Treasury officials mooted the prospect of the Government implementing rent control measures in a bid to offset the "negative impacts" of recent housing policy changes.
They are also looking into implementing a "stamp duty" – a tax property investors pay on legal documents used when a house is sold – to reduce demand in the housing market.
This is according to newly released information ministers received from officials before unveiling the first tranche of their housing policy last month.
Although the Government has yet to make any announcements on a rent control scheme, Finance Minister Grant Robertson has refused to rule it out.
"That's not on our agenda at the moment, but we will keep an eye on what happens," he told the Nation last month.
He was being asked about the Government's housing policy changes to extend the bright-line test, increase First Home Grant caps and pour close to $4b into a housing infrastructure scheme.
This morning, the Government released a plethora of advice it received before making the housing announcements.
Advice from the Ministry of Housing and Urban Development (HUD), provided to Megan Woods three days before Christmas, elaborated on a number of concerns officials had about the impact of the policy.
There were four main ways officials said landlords could react to the policy changes:
• Increasing rent to cover additional costs
• Take their property out of the rental market
• Reduce costs by lowering maintenance
• Sell one or more properties
But officials had a potential solution to these risks – "rent control".
This is a policy whereby the Government places a ceiling on the amount a landlord can charge for rent.
Officials said advice on this was being prepared, after it was requested by Woods.
HUD officials said: "The Treasury advice noted that rent control measures could be drafted to offset or limit negative impacts of adjustments to tax policy changes on rent prices.
"If the Government introduces a temporary rent control then this could incentivise more investors to sell, but international evidence shows that those that retain rental properties will try to find other ways to increase rental income and/or increase rents up as soon as the period of rent control ends."
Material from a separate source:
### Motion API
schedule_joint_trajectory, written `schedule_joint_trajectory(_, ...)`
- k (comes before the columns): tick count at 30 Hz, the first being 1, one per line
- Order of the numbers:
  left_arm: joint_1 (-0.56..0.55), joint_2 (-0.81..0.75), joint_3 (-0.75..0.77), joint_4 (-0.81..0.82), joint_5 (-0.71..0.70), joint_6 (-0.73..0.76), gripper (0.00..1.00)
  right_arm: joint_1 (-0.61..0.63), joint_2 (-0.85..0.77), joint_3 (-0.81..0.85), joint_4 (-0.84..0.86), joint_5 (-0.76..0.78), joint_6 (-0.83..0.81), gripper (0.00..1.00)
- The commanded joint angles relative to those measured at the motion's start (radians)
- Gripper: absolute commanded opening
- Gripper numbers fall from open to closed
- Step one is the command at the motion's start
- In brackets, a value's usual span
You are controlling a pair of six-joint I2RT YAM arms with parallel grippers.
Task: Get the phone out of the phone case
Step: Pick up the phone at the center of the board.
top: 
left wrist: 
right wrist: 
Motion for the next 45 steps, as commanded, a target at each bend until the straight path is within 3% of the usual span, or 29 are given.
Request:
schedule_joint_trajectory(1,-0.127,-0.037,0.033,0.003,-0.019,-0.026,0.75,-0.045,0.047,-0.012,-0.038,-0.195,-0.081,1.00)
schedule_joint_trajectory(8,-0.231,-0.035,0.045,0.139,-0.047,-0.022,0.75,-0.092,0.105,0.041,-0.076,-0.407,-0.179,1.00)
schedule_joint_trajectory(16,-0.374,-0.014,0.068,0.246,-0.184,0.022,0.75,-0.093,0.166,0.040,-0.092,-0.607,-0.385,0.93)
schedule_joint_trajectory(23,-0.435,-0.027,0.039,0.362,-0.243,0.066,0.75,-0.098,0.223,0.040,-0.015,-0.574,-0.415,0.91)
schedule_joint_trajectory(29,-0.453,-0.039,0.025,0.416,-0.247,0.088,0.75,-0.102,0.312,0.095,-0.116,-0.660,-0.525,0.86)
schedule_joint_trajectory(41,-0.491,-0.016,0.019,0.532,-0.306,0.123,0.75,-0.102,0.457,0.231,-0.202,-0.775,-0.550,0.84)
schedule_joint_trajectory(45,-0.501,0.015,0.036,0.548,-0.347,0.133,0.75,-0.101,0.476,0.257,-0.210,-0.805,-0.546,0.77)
Officials noted that although rent increases are not widespread, they have been shown to lead to discrimination by landlords on factors other than price, or could encourage
tenants and landlords to make/accept illegal additional payments.
"Once in place, rent controls are difficult to remove as the removal leads to a price correction, which is greater the longer controls are in place."
The "next steps" section of the HUD report has been redacted.
Opposition parties have come out strongly against a rent control scheme – Act deputy leader Brooke van Velden said the prospect of rent controls would "fuel a rocket of uncertainty".
National's finance spokesman Andrew Bayly said by not ruling out rent control measures, Robertson was upsetting a "huge number of mum and dad investors".
HUD officials also noted that: "The Treasury has been considering other tax options too, for example introducing a stamp duty".